Additional information

Ontologies/Controlled Vocabularies Supported

The list of ontologies/controlled vocabularies (CV) supported are:

PSI Mass Spectrometry CV (PSI-MS)
Experimental Factor Ontology (EFO).
Unimod protein modification database for mass spectrometry (UNIMOD)
PSI-MOD CV (PSI-MOD)
Cell line ontology (CLO)
Drosophila anatomy ontology (FBBT)
Cell ontology (CL)
Plant ontology (PO)
Uber-anatomy ontology (UBERON)
Zebrafish anatomy and development ontology (ZFA)
Zebrafish developmental stages ontology (ZFS)
Plant Environment Ontology (PEO)
FlyBase Developmental Ontology (FBdv)
Rat Strain Ontology (RSO)
Chemical Entities of Biological Interest Ontology (CHEBI)
NCBI organismal classification (NCBITaxon)
PATO - the Phenotype and Trait Ontology (PATO)
PRIDE Controlled Vocabulary (PRIDE)

Relations with other formats

SDRF-Proteomics is fully compatible with the SDRF file format part of MAGE-TAB. The MAGE-TAB is the file format to store the metadata and sample information on transcriptomics experiments. MAGE-TAB (MicroArray Gene Expression Tabular) is a standard format for storing and exchanging microarray and other high-throughput genomics data. It consists of two spreadsheets for each experiment: the Investigation Description Format (IDF) file and the Sample and Data Relationship Format (SDRF) file.

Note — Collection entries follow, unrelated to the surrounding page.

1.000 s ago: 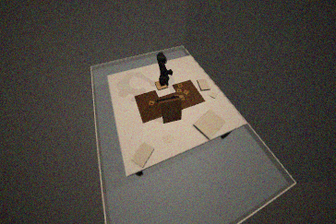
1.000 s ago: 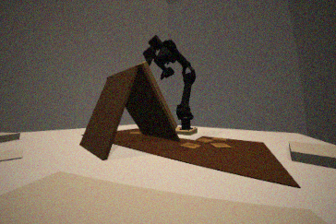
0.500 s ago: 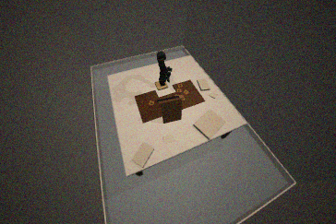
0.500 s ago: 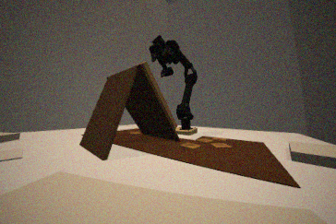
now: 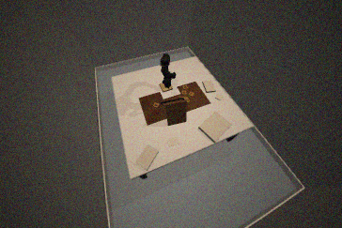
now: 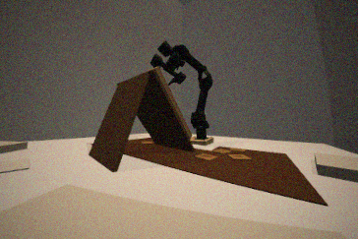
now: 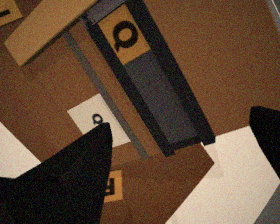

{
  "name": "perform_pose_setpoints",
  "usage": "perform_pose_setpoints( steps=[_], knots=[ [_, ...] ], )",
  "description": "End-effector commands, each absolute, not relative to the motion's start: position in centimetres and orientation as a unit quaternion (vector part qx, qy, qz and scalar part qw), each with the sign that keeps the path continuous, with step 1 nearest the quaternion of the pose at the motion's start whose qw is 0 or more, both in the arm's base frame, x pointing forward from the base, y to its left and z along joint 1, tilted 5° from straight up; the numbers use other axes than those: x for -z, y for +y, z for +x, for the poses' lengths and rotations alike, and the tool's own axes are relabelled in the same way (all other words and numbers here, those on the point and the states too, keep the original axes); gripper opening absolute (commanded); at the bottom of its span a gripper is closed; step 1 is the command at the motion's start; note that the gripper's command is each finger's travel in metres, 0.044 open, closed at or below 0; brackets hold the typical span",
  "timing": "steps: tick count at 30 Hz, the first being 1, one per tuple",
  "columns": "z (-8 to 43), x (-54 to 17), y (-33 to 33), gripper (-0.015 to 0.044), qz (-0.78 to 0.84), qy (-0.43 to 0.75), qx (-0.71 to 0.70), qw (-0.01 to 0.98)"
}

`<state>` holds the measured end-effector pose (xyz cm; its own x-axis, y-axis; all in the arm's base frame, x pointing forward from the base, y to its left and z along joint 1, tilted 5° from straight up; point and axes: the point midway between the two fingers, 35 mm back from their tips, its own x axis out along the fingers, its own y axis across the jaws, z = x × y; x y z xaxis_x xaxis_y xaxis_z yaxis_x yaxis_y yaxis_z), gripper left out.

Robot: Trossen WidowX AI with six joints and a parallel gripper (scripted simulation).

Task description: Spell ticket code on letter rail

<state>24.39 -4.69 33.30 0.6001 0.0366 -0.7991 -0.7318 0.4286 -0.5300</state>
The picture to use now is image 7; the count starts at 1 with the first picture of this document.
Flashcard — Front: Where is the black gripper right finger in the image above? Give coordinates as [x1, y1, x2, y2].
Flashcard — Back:
[249, 106, 280, 179]

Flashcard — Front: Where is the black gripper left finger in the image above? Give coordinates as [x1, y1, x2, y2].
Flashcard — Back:
[0, 122, 113, 224]

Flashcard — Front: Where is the white paper ticket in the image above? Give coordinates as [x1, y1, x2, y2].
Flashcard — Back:
[67, 93, 130, 148]

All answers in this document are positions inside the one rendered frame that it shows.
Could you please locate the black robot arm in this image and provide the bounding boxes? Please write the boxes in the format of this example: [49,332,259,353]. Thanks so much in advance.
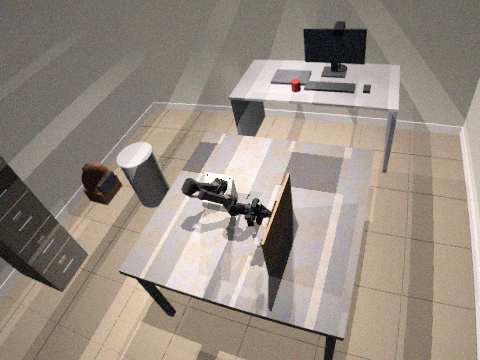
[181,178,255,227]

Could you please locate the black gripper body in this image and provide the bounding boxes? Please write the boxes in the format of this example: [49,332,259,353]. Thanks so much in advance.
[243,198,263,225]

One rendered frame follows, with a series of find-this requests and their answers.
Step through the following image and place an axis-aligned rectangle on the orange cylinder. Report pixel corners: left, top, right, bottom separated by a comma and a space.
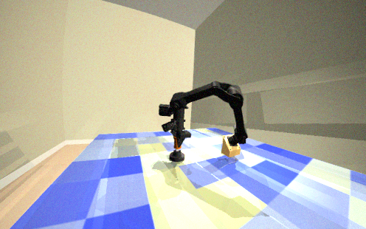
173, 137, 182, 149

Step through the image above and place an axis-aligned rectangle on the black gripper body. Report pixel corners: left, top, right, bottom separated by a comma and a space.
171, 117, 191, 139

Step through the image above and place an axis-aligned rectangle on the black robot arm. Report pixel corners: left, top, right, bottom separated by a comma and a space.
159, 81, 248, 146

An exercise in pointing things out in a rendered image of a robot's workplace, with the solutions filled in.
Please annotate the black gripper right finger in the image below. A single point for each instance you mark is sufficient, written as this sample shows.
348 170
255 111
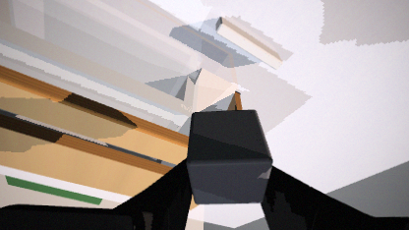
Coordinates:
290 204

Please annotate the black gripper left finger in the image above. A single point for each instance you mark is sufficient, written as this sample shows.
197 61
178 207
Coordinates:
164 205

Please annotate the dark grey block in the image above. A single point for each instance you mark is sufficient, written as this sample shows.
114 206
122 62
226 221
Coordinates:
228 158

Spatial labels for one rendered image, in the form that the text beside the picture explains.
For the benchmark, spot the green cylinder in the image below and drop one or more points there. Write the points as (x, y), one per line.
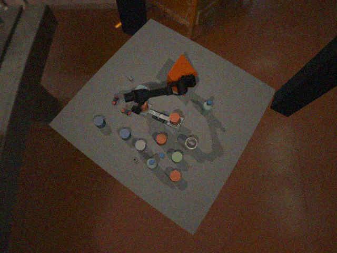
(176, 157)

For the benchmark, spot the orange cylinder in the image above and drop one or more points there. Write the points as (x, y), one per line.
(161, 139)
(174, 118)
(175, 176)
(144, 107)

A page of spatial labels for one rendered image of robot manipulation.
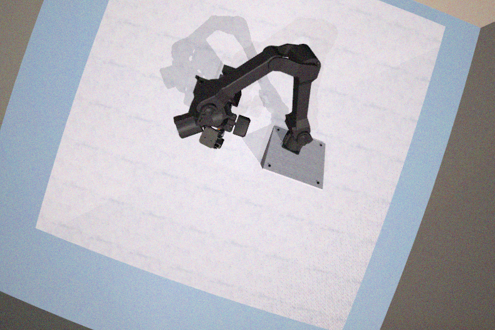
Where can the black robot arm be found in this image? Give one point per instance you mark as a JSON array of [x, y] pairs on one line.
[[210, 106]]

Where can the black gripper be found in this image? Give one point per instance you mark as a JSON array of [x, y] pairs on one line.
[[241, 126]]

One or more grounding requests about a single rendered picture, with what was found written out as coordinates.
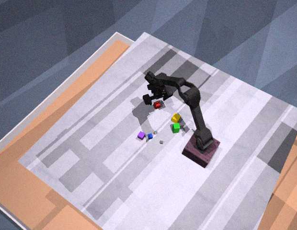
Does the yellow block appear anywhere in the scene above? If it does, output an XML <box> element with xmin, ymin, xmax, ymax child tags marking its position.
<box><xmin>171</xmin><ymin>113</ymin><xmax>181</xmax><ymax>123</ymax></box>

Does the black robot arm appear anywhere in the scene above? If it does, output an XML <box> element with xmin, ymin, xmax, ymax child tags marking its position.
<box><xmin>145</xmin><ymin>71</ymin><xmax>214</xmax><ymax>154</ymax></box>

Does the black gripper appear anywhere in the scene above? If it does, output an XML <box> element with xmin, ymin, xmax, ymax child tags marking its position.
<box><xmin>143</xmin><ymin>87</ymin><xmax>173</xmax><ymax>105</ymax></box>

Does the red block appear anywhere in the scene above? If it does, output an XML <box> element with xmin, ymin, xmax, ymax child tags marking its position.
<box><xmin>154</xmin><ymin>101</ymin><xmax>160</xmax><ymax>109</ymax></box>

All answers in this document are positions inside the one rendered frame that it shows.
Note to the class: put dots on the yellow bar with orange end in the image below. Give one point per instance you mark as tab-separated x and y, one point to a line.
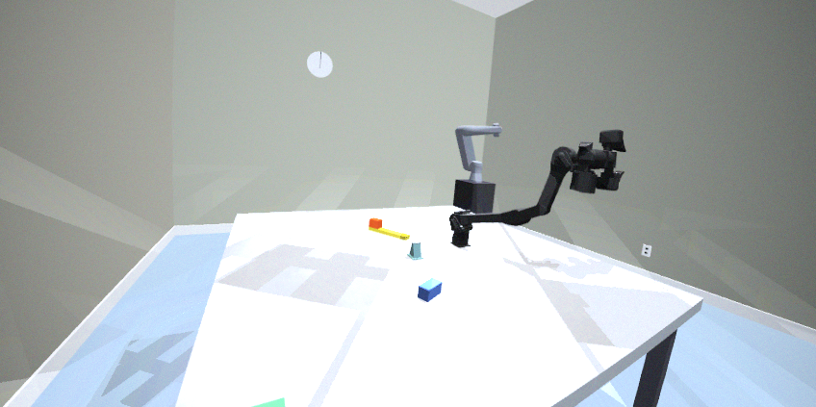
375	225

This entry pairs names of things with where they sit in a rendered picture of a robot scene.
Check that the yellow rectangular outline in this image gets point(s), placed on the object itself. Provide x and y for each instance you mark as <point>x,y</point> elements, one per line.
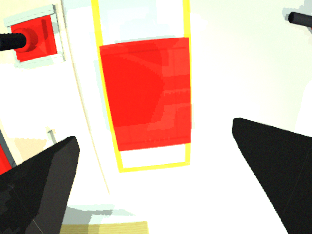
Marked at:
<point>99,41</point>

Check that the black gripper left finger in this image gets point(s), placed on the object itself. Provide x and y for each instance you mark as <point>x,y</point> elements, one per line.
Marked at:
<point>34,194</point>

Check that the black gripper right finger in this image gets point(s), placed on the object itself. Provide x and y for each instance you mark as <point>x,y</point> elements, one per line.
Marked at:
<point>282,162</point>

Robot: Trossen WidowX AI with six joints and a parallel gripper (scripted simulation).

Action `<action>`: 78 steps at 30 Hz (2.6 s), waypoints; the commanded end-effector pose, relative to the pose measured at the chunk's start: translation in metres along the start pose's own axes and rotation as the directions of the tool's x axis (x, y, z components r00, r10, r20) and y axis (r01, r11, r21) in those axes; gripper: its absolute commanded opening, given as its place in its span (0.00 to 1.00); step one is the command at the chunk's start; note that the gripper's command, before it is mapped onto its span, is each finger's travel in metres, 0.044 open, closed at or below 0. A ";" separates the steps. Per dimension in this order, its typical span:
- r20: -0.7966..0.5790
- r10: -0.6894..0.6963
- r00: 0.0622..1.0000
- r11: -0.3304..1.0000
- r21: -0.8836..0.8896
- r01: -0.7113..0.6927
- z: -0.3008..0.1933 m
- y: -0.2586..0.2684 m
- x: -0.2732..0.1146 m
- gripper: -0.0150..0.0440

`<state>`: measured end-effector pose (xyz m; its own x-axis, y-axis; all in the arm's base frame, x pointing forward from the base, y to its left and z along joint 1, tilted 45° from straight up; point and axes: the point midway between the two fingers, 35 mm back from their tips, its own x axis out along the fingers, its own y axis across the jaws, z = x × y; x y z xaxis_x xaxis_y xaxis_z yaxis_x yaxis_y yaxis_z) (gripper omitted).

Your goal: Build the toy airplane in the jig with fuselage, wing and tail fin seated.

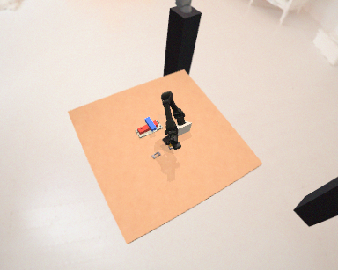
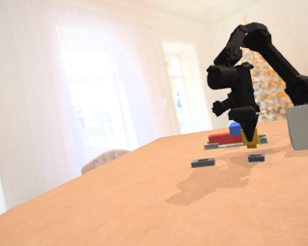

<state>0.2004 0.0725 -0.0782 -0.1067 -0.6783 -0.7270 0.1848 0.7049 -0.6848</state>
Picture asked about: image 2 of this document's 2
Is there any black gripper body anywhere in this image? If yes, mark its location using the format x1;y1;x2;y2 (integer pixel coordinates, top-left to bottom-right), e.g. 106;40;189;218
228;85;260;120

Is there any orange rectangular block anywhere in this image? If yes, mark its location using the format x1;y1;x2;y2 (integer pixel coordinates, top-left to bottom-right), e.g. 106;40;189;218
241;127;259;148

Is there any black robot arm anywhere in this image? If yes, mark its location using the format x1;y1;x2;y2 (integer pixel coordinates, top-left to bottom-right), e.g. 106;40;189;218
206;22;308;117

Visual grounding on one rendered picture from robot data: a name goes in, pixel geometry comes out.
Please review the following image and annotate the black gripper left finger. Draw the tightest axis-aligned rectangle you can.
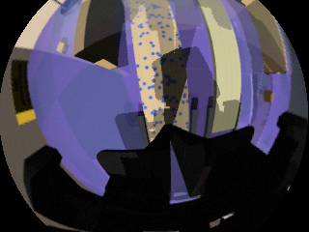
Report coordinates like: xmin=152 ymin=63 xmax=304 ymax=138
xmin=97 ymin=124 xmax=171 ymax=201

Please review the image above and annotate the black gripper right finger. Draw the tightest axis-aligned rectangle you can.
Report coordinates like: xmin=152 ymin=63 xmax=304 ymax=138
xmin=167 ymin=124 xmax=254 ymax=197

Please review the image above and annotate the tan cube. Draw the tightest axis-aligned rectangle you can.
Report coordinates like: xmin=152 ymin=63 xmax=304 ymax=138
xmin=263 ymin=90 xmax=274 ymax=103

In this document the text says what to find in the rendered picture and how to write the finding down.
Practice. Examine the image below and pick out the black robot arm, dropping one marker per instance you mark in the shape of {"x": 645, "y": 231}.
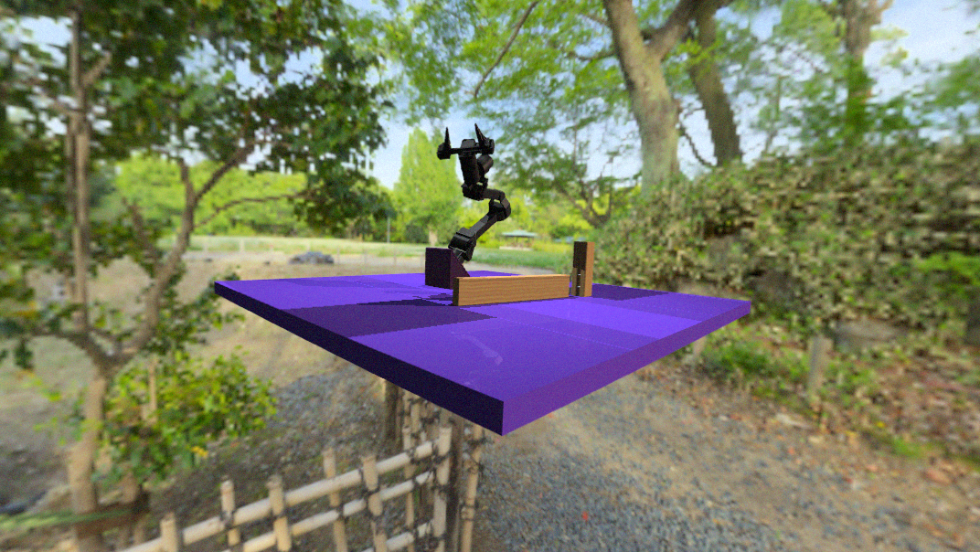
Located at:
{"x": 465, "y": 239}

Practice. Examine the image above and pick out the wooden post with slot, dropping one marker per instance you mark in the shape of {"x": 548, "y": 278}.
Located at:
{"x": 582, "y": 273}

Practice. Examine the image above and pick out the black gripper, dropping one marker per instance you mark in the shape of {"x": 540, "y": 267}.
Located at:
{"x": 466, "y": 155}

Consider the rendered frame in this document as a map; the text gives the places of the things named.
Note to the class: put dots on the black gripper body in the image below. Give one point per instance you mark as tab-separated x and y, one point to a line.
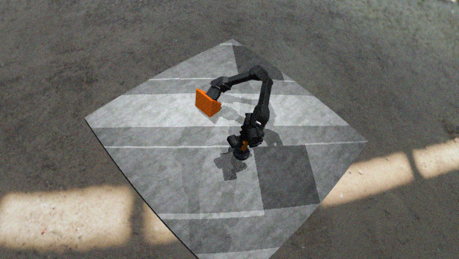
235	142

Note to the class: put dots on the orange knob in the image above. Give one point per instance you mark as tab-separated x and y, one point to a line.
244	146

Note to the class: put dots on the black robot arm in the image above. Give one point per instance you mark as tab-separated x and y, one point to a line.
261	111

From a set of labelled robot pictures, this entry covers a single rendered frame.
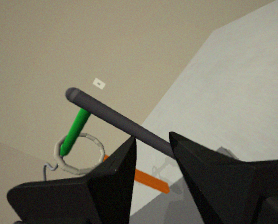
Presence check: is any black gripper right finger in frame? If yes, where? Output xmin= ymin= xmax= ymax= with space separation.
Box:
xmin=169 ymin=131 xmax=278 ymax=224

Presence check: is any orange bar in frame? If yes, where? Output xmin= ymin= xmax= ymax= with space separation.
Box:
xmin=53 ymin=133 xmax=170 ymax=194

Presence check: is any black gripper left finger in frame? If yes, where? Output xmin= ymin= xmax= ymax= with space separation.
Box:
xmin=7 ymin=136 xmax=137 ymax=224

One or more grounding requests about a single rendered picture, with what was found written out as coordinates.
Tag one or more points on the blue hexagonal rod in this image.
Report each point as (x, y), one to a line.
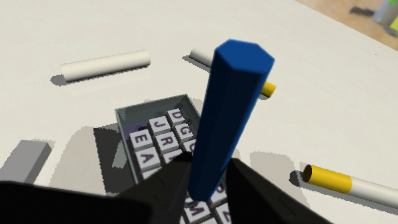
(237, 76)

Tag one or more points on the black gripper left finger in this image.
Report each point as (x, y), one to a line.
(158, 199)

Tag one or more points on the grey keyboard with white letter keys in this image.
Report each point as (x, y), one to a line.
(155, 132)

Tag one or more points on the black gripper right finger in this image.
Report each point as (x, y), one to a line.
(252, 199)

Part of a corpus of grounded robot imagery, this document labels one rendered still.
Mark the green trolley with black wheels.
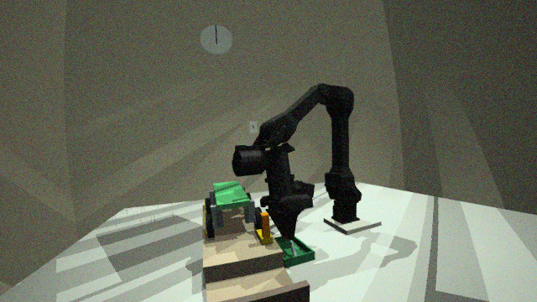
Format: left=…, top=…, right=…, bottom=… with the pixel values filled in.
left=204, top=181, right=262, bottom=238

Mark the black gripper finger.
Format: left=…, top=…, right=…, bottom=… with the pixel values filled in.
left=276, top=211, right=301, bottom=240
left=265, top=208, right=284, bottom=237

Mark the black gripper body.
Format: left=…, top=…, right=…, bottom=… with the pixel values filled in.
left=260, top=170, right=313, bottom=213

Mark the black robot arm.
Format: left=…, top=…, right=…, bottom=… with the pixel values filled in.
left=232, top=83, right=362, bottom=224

The IDF file contains general information about the experiment, such as the project title, description, and funding sources, as well as details about the experimental design, such as the type of technology used, the organism studied, and the experimental conditions. The SDRF file contains detailed information about the samples and the data generated from them, including sample annotations, data file locations, and data processing parameters. It also defines the relationships between samples, such as replicates or time-course experiments. Together, the IDF and SDRF files provide a complete description of the experiment and the data generated from it, allowing researchers to share and compare their data with others in a standardized and interoperable format.

SDRF-Proteomics sample information can be embedded into mzTab metadata files. The mzTab (Mass Spectrometry Tabular) format is a standard format for reporting the results of proteomics and metabolomics experiments. It can be used to store information such as protein identification, peptide sequences, and quantitation results. The mzTab format allows for the embedding of sample metadata into the file, which includes information about the samples and the experimental conditions. This metadata can be derived from the Sample and Data Relationship Format (SDRF) file in a proteomics experiment. In the mzTab format, sample metadata is stored in a separate section called the “metadata section,” which contains a list of key-value pairs that describe the samples. The keys in the metadata section correspond to the column names in the SDRF file, and the values correspond to the values in the Sample cells. By embedding sample metadata into the mzTab file, researchers can ensure that all relevant information about the experiment is stored in a single file, making it easier to share and compare data with others.

Documentation

The official website for SDRF-Proteomics project is https://github.com/bigbio/proteomics-sample-metadata. New use cases, changes to the specification and examples can be added by using Pull requests or issues in GitHub (see introduction to GitHub).

A set of examples and annotated projects from ProteomeXchange can be found here

Multiple tools have been implemented to validate SDRF-Proteomics files:

sdrf-pipelines (Python): This tool allows a user to validate an SDRF-Proteomics file. In addition, it allows a user to convert SDRF to other popular pipelines and software configuration files such as: MaxQuant or OpenMS.
jsdrf (Java): This Java library and tool allows a user to validate SDRF-Proteomics files. It also includes a generic data model that can be used by Java applications.